*Brief:* If a line below contains the word "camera", count it; give only the total.

** Opening Recorded information block **

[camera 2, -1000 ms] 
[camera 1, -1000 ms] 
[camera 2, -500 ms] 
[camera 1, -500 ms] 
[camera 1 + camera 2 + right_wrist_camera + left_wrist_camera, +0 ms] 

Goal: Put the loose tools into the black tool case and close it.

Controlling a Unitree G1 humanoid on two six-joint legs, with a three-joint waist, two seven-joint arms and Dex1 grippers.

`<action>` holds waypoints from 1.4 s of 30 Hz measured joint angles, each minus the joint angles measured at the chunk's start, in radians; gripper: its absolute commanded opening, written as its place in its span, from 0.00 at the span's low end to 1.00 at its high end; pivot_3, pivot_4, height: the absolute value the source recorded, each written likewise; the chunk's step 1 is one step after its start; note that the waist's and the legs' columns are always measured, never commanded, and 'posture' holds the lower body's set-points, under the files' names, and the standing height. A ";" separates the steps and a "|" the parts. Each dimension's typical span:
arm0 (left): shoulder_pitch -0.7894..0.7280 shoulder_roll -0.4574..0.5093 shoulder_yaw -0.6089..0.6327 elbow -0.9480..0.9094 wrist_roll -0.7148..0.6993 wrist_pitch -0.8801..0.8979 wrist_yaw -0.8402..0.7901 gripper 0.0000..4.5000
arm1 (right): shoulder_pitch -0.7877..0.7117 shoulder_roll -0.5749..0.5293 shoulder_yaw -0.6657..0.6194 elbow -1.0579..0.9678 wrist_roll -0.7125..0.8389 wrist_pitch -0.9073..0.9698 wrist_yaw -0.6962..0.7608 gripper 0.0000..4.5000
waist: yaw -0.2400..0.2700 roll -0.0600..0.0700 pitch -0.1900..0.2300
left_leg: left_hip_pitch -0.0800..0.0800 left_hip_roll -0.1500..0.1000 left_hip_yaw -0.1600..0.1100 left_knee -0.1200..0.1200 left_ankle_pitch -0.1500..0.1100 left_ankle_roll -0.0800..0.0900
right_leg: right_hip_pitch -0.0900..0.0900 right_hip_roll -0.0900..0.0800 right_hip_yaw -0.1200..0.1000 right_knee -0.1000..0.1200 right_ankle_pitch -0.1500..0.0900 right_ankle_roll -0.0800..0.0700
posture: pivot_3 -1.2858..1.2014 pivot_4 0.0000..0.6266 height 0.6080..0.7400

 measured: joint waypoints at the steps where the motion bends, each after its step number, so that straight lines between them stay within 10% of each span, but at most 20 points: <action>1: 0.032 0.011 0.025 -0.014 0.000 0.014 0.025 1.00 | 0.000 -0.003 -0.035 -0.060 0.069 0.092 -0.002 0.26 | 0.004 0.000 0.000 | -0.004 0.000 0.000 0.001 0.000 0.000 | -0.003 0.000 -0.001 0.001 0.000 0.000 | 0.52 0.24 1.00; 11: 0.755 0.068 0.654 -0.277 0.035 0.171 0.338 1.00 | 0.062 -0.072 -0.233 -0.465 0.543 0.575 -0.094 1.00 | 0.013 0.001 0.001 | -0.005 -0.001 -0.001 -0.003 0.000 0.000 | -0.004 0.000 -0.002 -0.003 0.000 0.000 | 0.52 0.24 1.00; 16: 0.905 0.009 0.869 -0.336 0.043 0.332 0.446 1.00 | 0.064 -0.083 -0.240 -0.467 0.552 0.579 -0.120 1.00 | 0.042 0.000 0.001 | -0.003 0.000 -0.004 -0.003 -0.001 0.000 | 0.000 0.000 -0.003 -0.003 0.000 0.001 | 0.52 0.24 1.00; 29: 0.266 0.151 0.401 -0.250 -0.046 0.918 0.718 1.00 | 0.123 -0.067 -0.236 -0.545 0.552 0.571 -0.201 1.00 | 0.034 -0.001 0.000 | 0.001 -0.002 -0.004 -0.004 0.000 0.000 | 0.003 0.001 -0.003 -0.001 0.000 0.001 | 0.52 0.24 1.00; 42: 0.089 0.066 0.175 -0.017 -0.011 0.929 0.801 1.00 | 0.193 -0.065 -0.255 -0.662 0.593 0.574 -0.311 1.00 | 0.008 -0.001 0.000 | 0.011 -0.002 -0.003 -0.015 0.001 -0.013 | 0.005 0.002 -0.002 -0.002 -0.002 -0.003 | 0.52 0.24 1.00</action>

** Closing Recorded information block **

*Written answer:* 5